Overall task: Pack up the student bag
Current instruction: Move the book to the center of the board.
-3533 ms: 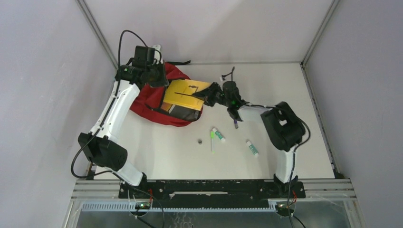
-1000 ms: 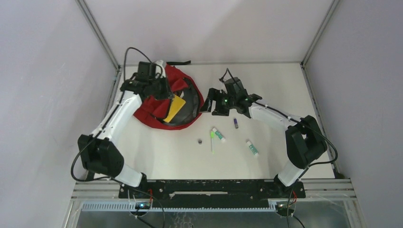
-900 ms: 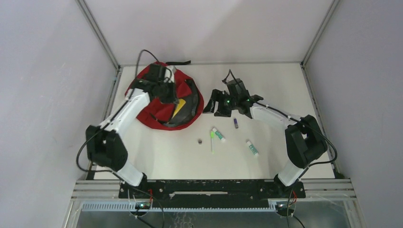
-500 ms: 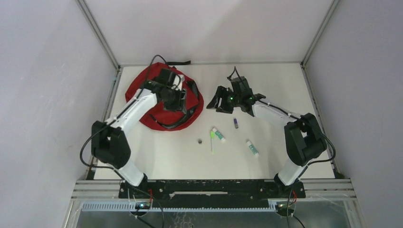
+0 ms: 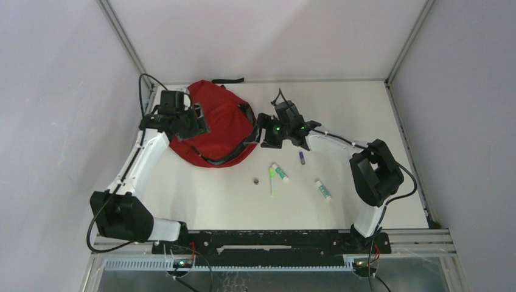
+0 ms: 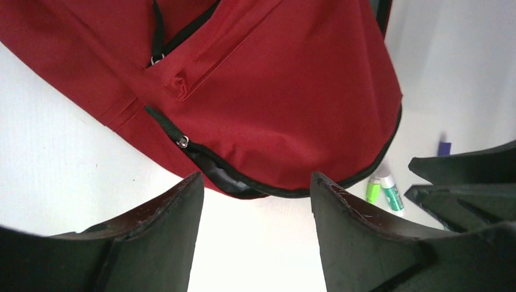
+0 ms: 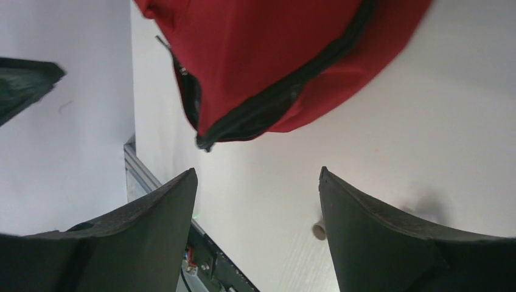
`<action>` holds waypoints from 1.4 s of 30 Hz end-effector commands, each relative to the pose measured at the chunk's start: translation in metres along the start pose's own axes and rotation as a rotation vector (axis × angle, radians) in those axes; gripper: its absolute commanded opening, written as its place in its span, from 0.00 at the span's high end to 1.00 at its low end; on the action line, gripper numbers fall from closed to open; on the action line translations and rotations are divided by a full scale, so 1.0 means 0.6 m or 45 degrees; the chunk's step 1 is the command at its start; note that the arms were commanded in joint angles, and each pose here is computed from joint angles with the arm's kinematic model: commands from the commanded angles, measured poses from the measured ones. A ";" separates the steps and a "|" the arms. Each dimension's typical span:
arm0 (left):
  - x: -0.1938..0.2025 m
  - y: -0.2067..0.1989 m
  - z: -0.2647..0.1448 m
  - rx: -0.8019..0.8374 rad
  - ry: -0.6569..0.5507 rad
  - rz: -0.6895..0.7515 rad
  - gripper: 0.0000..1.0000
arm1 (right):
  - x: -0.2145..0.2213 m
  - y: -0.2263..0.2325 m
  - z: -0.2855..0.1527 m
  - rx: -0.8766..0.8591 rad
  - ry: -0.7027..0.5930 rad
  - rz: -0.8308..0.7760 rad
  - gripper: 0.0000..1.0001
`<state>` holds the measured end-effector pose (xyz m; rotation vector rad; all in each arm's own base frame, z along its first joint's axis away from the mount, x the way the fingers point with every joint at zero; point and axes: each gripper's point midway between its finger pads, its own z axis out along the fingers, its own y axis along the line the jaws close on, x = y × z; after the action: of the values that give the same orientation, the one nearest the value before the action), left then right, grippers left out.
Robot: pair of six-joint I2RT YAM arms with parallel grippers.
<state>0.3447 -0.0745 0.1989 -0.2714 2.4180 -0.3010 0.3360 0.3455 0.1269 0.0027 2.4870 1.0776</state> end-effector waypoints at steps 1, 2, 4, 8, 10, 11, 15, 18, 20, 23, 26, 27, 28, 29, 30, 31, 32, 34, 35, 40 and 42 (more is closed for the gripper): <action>-0.012 0.022 0.010 -0.064 -0.050 -0.089 0.31 | -0.034 0.073 -0.006 -0.118 -0.105 -0.026 0.17; -0.017 0.025 0.012 -0.067 -0.057 -0.091 0.32 | -0.033 0.074 -0.001 -0.116 -0.098 -0.022 0.17; -0.039 0.032 0.023 -0.099 -0.092 -0.063 0.31 | -0.028 0.069 0.016 -0.087 -0.074 -0.024 0.16; -0.076 0.033 0.093 -0.122 -0.009 0.001 0.31 | -0.013 0.028 0.061 -0.002 0.000 0.027 0.20; -0.083 0.013 0.122 -0.048 0.042 0.024 0.31 | -0.005 0.005 0.076 0.032 0.027 0.051 0.29; -0.085 0.007 0.134 -0.021 0.057 0.030 0.31 | -0.003 -0.002 0.079 0.043 0.031 0.055 0.34; -0.087 0.015 0.173 -0.043 0.089 0.081 0.32 | -0.007 -0.013 0.086 0.036 0.032 0.062 0.61; -0.081 0.021 0.191 -0.054 0.119 0.122 0.41 | -0.022 -0.025 0.085 0.037 0.014 0.069 0.83; -0.076 0.017 0.193 -0.043 0.128 0.136 0.56 | -0.034 -0.040 0.084 0.047 0.005 0.097 1.00; -0.071 -0.001 0.193 -0.015 0.124 0.167 0.86 | -0.055 -0.066 0.074 0.071 -0.012 0.145 1.00; -0.068 -0.024 0.198 0.004 0.127 0.214 1.00 | -0.071 -0.087 0.055 0.097 -0.057 0.165 1.00; -0.069 -0.029 0.200 -0.014 0.125 0.242 1.00 | -0.077 -0.091 0.047 0.100 -0.075 0.167 1.00; -0.065 -0.039 0.203 -0.031 0.131 0.283 1.00 | -0.079 -0.097 0.041 0.111 -0.084 0.168 1.00; -0.065 -0.043 0.205 -0.043 0.136 0.302 1.00 | -0.081 -0.102 0.035 0.121 -0.092 0.162 1.00; -0.058 -0.062 0.207 -0.028 0.148 0.340 1.00 | -0.083 -0.109 0.030 0.138 -0.098 0.161 1.00; -0.053 -0.075 0.208 -0.017 0.160 0.363 1.00 | -0.083 -0.118 0.025 0.161 -0.102 0.162 1.00; -0.048 -0.091 0.209 0.006 0.164 0.377 1.00 | -0.082 -0.127 0.020 0.179 -0.106 0.168 1.00; -0.033 -0.131 0.209 0.091 0.179 0.403 1.00 | -0.083 -0.144 0.011 0.197 -0.116 0.189 1.00; -0.027 -0.151 0.208 0.129 0.181 0.413 1.00 | -0.085 -0.152 0.008 0.202 -0.124 0.200 1.00; -0.009 -0.215 0.185 0.250 0.188 0.432 1.00 | -0.086 -0.180 -0.004 0.251 -0.127 0.199 1.00; -0.016 -0.220 0.167 0.259 0.167 0.409 0.98 | -0.089 -0.183 -0.013 0.272 -0.138 0.169 1.00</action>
<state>0.4272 -0.2012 0.1247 0.2513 2.5764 -0.3425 0.3927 0.2744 0.0578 0.3201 2.5728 0.9226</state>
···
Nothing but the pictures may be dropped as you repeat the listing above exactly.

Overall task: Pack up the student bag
Current instruction: Move the book to the center of the board.
-3533 ms: 
-1000 ms: 
-900 ms: 
-500 ms: 
+0 ms: 
+0 ms: 
+0 ms: 
`<action>` holds waypoints from 1.4 s of 30 Hz end-effector commands, each relative to the pose measured at the chunk's start: translation in metres along the start pose's own axes and rotation as a rotation vector (axis × angle, radians) in those axes; gripper: its absolute commanded opening, written as its place in its span, from 0.00 at the span's high end to 1.00 at its low end; on the action line, gripper numbers fall from closed to open; on the action line translations and rotations are divided by a full scale, so 1.0 means 0.6 m or 45 degrees; the chunk's step 1 is the command at its start; note that the arms were commanded in joint angles, and each pose here is computed from joint angles with the arm's kinematic model: commands from the commanded angles, measured poses from the measured ones. A ";" separates the steps and a "|" the arms. Each dimension's typical span:
arm0 (left):
  - x: -0.1938..0.2025 m
  - y: -0.2067..0.1989 m
  - z: -0.2647..0.1448 m
  - rx: -0.8019..0.8374 rad
  - ry: -0.6569..0.5507 rad
  - rz: -0.6895..0.7515 rad
  - gripper: 0.0000..1.0000
arm1 (right):
  - x: -0.2145..0.2213 m
  - y: -0.2263..0.2325 m
  - z: -0.2855..0.1527 m
  - rx: -0.8766..0.8591 rad
  - ry: -0.7027..0.5930 rad
  - rz: -0.8308..0.7760 rad
  - gripper: 0.0000..1.0001
`<state>` holds the measured end-effector pose (xyz m; rotation vector rad; all in each arm's own base frame, z along its first joint's axis away from the mount, x the way the fingers point with every joint at zero; point and axes: each gripper's point midway between its finger pads, its own z axis out along the fingers, its own y axis along the line the jaws close on, x = y × z; after the action: of the values that give the same orientation, the one nearest the value before the action), left then right, grippers left out.
Robot: pair of six-joint I2RT YAM arms with parallel grippers.
<state>0.3447 -0.0745 0.1989 -0.2714 2.4180 -0.3010 0.3360 0.3455 0.1269 0.0027 2.4870 1.0776</state> end-effector waypoints at steps 1, 2, 4, 8, 10, 11, 15, 18, 20, 23, 26, 27, 28, 29, 30, 31, 32, 34, 35, 40 and 42 (more is closed for the gripper): <action>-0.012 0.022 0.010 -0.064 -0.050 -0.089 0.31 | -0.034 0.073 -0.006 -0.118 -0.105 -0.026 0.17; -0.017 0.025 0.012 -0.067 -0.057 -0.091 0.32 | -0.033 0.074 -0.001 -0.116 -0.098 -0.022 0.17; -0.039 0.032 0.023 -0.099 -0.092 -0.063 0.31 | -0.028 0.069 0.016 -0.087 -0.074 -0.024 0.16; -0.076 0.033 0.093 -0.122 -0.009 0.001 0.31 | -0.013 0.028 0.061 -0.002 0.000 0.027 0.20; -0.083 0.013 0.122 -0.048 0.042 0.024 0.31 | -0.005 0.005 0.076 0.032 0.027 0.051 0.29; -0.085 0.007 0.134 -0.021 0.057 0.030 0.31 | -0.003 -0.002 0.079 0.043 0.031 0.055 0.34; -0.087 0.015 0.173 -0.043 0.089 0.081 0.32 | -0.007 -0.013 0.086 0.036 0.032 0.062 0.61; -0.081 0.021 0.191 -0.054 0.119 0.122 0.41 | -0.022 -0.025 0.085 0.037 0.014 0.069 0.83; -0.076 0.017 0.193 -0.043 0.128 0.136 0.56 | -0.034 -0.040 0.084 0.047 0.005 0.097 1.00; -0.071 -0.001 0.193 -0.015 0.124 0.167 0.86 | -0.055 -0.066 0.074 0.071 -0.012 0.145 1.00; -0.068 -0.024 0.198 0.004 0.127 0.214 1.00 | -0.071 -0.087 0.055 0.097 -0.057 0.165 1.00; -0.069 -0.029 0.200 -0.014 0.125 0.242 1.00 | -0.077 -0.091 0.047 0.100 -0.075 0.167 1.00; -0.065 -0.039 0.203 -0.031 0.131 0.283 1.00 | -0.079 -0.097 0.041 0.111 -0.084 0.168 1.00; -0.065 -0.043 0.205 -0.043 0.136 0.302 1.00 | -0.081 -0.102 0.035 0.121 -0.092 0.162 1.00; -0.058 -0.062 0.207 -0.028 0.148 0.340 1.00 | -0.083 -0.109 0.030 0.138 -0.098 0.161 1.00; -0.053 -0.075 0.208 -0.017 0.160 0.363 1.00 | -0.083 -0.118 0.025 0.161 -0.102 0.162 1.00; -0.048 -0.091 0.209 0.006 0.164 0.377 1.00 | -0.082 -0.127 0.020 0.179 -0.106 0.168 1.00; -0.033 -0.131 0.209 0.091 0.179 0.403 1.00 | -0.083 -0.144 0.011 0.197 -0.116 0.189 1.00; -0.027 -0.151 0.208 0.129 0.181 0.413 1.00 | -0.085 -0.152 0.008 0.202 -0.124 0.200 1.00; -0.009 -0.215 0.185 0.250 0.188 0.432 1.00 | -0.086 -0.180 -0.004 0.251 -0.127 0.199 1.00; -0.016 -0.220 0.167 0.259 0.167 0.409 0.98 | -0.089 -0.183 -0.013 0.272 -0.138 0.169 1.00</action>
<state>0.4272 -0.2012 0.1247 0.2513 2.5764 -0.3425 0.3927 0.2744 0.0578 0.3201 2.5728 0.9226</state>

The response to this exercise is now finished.